また、作成されたRFLを分析することにより、機能間の関係において6種類のパターンが見つかった。これらは、「パターン1:機能AのFDEである"Direct/Indirect object(information)"と機能Bの"Direct/Indirect object(information)が部分全体関係にある。「パターン2:機能AのあるFDEと機能Bの同じタイプのFDEが、汎化・特化関係にある。「パターン3:機能Aと機能Bの間に順序の制約がある」、「パターン4:機能Aが実行されるとき、ある条件を満たすと機能Bも実行される」、「パターン5:機能Aが実行されるとき常に機能Bも実行される。」、「パターン6:機能Aが実行されると機能Bは禁止される。」であった。パターン1、2は汎化・特化関係、パターン3は前提として必要関係、パターン4は条件付き拡張関係、パターン5は条件なし拡張関係、パターン6はUMLにおける制約の記述方法を用いてモデル上に表現することができた。さらに、RFLにおける13種類のFDEを分析し、それらの統合、除外を行うことにより、RFMでは、9種類のFDEを用いて機能を表現することができた。図1は作成したメタ機能モデルである。このモデルは機能が9種のFDEを持ち、これらのFDEと機能が10種の関係で結ばれ、さらに機能間の関係には、UMLクラス図で用意されている関係にあらたに前提として必要関係、拡張関係を加えることによって表現できることを示している。図2に機能モデルの一例を示す。機能モデル作成において設定された目標は達成され、RFLの機能項目の12.2%のモデル化を完了した。

[考察]

本論文では電子カルテシステムの機能の新たな記述方法であるメタ機能モデルを提案した。RFMは現在ドラフトが公開されている電子カルテシステムの機能モデルであるHL7 EHR-S functional modelに比べ、機能を多軸に分類できる点、FDEの単純比較、FDE内での階層関係を用いた比較により、機能の類似点や相違点を明示できる点、機能の構造や関係を視覚化できる点で優れている。しかし、医療機関の特性に応じ、必要な機能を提示するといった点に関しては、今後対応が必要である。また、現在RFMの応用例として、機能仕様書半自動生成ツールを開発中である。このようなツールが開発されれば、仕様書作成作業の簡略化、必要な機能の見落とし防止、記述ミス防止などにRFMを応用できるであろうRFMを構築することは電子カルテシステムに必要な機能の明示化につながり、電子カルテシステムの標準化に貢献するだけではなく、電子カルテシステム設計時に開発者が、医療従事者の持つ要求を正確に把握することを促進するだろう。そのために、今後の作業として、電子カルテシステムの目的と機能の関係や医療機関の特性ごとの機能の必要性のレベルをモデルに反映する必要があると考えている。

図1メタ機能モデル

図2機能モデル例(パターン1)

審査要旨 要旨を表示する

本研究は電子カルテシステムに必要な機能、機能間の静的な関係、機能の記述要素(Functional DescriptiveElement、以下FDEとする)、FDE間の静的な関係、機能とFDE間の静的な関係を表現する記述形式を提案するものである。病院情報システムの精度向上にむけた機能モデル開発という研究課題を、長期間にわたり電子カルテシステムが導入されている複数の病院で詳細な調査を行い、電子カルテシステム設計に必須となる抽象化した機能モデルとその記述形式を提案している。以下に結果を示す。

電子カルテシステムの機能が今回提案した9種のFDEを用いて表現でき、機能とFDE間の関係が10種の関係を用いて表現できることを示した。

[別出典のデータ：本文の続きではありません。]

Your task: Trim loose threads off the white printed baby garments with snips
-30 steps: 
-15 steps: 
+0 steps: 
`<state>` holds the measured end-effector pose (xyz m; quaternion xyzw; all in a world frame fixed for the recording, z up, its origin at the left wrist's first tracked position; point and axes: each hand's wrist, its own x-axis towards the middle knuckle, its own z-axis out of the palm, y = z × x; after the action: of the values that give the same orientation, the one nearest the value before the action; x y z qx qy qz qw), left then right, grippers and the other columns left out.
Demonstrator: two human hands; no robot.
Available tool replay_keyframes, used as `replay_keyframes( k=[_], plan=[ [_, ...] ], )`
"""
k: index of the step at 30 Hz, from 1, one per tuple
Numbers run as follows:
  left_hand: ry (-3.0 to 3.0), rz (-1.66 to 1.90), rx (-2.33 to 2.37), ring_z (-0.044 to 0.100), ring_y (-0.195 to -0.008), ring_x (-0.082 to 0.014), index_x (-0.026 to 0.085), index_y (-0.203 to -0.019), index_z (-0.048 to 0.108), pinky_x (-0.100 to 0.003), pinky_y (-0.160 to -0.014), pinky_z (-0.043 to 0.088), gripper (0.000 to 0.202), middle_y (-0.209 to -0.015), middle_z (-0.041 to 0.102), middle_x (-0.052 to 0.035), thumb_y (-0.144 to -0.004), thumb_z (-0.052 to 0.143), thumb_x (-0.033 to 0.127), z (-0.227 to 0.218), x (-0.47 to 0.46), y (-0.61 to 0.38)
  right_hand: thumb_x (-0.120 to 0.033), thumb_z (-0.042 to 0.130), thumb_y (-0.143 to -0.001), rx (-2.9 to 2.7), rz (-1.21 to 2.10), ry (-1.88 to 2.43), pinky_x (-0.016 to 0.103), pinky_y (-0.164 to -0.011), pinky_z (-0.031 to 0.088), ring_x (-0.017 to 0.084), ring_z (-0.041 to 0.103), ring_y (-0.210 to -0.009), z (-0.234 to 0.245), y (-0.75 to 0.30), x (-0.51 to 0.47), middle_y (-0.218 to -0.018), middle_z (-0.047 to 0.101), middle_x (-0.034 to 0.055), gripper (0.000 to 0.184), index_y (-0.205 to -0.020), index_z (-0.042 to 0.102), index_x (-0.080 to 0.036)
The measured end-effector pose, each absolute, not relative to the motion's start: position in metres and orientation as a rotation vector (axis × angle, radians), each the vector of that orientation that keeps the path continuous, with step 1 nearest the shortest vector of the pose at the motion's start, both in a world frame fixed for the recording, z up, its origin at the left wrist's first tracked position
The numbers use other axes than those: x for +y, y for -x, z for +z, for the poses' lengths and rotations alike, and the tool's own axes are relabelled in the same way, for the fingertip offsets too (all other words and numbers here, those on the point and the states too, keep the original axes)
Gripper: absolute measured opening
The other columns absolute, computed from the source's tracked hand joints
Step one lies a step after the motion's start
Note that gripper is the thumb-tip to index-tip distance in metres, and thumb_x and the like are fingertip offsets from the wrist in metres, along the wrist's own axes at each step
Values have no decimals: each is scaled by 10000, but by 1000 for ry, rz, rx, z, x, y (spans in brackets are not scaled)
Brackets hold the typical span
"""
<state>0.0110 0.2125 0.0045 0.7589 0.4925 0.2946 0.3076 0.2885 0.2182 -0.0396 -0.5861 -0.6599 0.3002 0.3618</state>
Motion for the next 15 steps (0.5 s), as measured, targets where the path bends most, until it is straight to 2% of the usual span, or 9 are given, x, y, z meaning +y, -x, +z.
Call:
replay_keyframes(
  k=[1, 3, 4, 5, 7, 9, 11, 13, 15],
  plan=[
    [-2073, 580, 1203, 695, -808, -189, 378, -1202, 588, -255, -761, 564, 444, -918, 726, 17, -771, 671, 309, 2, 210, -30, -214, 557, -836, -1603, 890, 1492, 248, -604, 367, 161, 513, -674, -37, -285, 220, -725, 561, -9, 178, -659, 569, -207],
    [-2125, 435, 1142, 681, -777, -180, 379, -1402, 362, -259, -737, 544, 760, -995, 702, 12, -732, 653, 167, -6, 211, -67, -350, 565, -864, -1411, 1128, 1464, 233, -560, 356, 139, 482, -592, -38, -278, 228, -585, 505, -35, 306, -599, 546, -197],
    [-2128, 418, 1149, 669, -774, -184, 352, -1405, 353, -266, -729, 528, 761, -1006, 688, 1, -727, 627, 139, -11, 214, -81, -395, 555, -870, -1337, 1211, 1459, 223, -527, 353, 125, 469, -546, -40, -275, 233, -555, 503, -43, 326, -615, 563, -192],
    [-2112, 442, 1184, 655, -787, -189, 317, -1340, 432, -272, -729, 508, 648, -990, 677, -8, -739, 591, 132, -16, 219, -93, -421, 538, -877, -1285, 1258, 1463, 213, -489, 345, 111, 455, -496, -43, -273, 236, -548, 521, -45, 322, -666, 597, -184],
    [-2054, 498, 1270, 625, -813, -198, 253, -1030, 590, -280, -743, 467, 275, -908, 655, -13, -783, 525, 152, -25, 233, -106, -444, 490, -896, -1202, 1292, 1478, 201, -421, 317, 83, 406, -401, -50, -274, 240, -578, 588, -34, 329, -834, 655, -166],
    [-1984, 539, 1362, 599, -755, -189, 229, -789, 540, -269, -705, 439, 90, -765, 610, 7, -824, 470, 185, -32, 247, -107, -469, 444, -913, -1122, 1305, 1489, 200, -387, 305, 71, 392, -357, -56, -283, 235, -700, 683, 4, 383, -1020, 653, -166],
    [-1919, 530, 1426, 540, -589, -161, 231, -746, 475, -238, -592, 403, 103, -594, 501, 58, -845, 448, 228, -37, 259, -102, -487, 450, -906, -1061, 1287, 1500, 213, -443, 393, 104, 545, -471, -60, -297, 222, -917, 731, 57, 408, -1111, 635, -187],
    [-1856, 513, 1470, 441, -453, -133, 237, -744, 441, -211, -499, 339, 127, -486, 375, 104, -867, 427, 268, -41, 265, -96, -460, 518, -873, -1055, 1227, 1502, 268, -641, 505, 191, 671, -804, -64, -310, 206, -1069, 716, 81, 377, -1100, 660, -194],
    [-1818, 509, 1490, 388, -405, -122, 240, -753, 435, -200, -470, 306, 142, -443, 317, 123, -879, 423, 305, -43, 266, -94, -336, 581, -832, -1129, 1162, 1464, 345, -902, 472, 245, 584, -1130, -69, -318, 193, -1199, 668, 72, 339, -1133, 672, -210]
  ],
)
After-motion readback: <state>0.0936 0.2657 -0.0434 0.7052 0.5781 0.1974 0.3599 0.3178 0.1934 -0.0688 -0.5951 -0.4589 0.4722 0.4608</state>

電子カルテシステムの機能間の関係として6種のパターンを抽出し、各パターンは、UMLのクラス図で既に用意されいる関係および制約記述に加え、新たに2つの関係(「前提として必要関係」、「拡張関係」)を用い表現できることを示した。

上記1、2を表現するメタ機能モデルをUML (Unified Modeling Language)クラス図を用い、機能の新たな記述形式として提案した。

本研究で開発した機能の記述形式は、既に報告されている電子カルテシステムの機能の記述形式に比べ、(1)機能を多軸に分類できる点、(2)FDEの単純比較やFDE内での階層関係を用いた比較により機能の類似点や相違点を明示できる点、(3)機能の構造や関係を視覚化できる点で優れていることを示した。

以上より、本研究は社会医学の進展に寄与するものであり、学位の授与に値するものであると考えられる。